Task instructions: Which lines of the entries contain the string "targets"? Please find them and copy them.

(Entries taken from a collection)
========================

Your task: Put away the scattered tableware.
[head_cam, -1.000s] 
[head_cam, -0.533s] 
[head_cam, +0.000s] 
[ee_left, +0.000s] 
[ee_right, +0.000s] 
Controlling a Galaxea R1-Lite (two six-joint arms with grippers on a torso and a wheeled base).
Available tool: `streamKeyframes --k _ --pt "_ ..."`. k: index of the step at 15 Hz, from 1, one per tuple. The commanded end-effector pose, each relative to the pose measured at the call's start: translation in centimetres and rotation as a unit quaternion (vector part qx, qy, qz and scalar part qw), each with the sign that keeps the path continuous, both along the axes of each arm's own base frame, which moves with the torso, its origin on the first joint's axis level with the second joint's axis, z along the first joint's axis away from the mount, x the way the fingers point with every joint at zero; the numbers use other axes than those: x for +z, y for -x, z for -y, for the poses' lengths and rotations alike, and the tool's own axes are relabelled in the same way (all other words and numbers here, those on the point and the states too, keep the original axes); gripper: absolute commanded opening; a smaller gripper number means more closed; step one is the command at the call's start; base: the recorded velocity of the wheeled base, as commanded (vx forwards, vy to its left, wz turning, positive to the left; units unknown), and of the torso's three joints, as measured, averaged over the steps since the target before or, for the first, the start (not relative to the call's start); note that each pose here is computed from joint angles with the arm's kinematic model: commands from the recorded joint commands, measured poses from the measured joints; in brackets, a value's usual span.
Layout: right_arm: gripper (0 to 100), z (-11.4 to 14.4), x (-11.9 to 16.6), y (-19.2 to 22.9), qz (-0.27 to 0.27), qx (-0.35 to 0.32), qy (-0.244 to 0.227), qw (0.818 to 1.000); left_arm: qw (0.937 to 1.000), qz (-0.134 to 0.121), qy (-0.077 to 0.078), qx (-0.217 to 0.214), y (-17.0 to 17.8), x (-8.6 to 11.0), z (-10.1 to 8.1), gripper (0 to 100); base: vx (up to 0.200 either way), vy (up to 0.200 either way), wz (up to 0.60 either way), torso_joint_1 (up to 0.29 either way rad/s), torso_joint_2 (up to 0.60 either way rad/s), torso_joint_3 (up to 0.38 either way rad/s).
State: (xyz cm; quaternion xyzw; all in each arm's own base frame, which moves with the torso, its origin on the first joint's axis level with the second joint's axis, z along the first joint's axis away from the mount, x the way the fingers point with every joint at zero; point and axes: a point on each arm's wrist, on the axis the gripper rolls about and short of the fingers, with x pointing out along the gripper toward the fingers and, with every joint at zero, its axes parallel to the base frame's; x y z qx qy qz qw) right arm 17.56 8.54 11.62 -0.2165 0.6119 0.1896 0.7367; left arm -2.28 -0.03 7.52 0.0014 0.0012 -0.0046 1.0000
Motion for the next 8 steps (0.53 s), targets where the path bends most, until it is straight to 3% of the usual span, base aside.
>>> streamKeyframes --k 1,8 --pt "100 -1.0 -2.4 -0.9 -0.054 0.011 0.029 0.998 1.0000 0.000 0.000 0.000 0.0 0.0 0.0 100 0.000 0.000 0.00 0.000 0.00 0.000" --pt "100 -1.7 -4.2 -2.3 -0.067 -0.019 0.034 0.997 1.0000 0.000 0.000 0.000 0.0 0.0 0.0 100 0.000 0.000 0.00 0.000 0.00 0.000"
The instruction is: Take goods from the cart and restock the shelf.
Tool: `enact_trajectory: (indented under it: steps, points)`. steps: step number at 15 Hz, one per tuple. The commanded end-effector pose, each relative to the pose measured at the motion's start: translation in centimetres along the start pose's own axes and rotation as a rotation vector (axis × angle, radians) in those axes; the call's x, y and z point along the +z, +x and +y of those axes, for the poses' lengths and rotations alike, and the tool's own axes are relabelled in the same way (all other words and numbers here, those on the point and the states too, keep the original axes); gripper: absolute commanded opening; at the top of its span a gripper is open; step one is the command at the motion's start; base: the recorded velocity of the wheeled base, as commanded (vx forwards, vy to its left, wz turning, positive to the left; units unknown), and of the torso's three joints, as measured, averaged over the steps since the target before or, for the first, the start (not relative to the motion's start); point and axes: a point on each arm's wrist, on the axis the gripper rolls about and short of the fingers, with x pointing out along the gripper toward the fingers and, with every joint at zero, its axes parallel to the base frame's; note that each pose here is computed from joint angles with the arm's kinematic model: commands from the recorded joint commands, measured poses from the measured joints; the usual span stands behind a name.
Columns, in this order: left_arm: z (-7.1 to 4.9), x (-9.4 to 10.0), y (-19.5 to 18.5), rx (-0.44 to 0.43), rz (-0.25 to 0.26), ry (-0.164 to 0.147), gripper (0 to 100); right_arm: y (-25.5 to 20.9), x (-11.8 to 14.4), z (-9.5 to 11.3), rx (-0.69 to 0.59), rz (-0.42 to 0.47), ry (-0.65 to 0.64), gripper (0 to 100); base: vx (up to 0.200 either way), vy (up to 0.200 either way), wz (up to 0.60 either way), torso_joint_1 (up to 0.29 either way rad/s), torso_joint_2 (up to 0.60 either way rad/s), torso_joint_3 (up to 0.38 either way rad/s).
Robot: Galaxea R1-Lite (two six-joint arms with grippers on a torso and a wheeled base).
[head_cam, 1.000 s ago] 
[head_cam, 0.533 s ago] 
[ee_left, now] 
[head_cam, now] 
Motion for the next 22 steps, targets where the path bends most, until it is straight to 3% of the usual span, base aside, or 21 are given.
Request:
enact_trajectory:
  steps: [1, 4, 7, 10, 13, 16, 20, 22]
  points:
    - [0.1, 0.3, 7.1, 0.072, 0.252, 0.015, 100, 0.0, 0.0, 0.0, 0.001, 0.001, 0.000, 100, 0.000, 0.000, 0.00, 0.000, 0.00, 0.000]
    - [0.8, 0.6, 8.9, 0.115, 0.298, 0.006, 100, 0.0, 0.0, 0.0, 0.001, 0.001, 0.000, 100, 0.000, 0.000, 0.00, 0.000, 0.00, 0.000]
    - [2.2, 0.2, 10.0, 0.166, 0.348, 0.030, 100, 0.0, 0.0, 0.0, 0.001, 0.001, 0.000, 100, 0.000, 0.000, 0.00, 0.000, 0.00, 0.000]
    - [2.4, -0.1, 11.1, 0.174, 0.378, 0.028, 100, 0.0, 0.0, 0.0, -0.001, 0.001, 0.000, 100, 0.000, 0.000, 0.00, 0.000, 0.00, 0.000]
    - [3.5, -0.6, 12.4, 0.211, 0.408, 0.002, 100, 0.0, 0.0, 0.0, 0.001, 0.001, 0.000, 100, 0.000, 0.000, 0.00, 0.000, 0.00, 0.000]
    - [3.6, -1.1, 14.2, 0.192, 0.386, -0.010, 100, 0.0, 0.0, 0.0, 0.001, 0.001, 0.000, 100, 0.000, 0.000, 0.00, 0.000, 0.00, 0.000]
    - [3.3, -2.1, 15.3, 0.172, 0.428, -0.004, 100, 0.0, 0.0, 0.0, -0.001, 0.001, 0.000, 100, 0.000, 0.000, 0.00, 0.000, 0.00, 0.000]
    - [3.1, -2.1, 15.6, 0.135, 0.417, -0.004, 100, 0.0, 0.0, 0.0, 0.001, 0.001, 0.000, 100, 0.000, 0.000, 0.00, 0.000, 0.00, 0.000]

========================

Solved problem:
Motion for the next 8 steps (0.53 s), targets where the path bends most, until it is straight to 3% of the usual span, base aside.
Motion for the next 22 steps, targets where the path bends most, until it is straight to 3% of the usual span, base aside, or 21 are given.

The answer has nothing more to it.